By Kenneth L. Gentry Jr
Daniel 9:24 introduces the prophecy of the Seventy Weeks. This
prophecy is greatly loved in certainly eschatological circles. But it is
little understood.
A major reason for the confusion is that too many leap over the first
verse of the prophecy and set about trying to install gaps in the more
exciting part in verses 26–27. When they do so, they should be prepared
to sing Elvis Presley’s “I Slipped, I Stumbled, I Fell” because that is
precisely what they will do. So before we can get into interpreting the
meaning of the prophecy, we have to recognize its own stated rationale
which is found in verse 24.
Daniel 9:24 states the prophecy’s overriding, glorious expectation:
“Seventy weeks are determined for your people and for your holy city, to
finish the transgression, to make an end of sins, to make
reconciliation for iniquity, to bring in everlasting righteousness, to
seal up vision and prophecy, and to anoint the Most Holy.”

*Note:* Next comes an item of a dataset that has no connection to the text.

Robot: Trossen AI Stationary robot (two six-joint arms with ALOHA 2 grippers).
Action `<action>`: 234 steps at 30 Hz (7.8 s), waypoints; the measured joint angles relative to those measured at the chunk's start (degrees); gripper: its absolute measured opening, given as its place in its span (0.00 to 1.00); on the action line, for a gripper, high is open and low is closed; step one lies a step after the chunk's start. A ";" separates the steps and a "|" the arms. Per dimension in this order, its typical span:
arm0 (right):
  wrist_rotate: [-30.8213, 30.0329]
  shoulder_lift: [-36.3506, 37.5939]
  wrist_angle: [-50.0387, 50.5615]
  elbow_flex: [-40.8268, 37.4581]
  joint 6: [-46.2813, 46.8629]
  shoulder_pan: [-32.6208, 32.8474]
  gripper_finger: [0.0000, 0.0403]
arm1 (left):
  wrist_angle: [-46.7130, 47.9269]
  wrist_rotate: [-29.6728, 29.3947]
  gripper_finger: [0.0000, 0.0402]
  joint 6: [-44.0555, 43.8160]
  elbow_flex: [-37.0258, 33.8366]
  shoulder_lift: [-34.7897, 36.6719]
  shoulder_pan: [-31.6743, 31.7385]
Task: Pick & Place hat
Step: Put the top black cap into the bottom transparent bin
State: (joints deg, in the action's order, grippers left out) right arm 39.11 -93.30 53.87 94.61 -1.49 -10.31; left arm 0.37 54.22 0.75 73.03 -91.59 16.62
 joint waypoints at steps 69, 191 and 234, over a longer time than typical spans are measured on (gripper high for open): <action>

These six infinitival phrases are the prophecy’s main point. They are
three couplets containing two parallel matters each. They effectively
serve as the heading of the following explication in verses 25–27. The
“know therefore and understand” statement in verse 25 begins that
explication. Unfortunately, too few populist “prophecy experts” take the
time to “know therefore and understand.”
The general view of Daniel 9:24 among non-dispensational evangelicals is that “the six items presented . . . settle the terminus ad quem
of the prophecy,” [1] noting that they have to do with events
surrounding Christ’s first advent and his redemptive work. In my next
installment on Daniel 9 I will show how this is so, but for now I am
simply noting another peculiarity of the dispensational system.
Dispensationalists differ dramatically for other evangelical
approaches to the passage. They hold that these events are “not to be
found in any event near the earthly lifetime of our Lord.” [2] Rather
their peculiar eschatological system leads them to expect that “God will
once again turn His attention in a special way to His people the Jews
and to His holy city Jerusalem, as outlined in Daniel 9:24.” [3] Thus,
these prophetic events are still off in our future — almost 2000 years
after Christ (so far!).
As usual, dispensationalism re-orients biblical prophecy to fits its
system’s unusual demands. Postmillennialism, however, can easily read
the prophecy and see it functioning quite nicely without leaping over
parts, installing gaps, reinterpreting statements, and other such
maneuvers.
So in our study so far, we have already seen that dispensationalism
employs this passage as a key foundation stone to their whole
eschatological enterprise — despite the warning from OT scholars
regarding this prophecy’s great difficulty. Your system is not strong
when you found it on such a difficult text. And now we are noting that
though most evangelical scholars see the prophetic goal as focusing on
Christ’s redemptive labor in verse 24, dispensationalists remove the
whole expectation to thousands of years after Christ’s first century
labor. In fact, they have to leap over that truly foundational work of
Christ altogether.
Stay tuned for our next installment. We will focus on the proper meaning of Daniel 9:24.
Footnotes
[1] Keil and Delitzsch, Commentary on Daniel, 201.
[2] Robert Culver, Daniel and the Latter Days, 155.
[3] Charles C. Ryrie, Basic Theology, 465.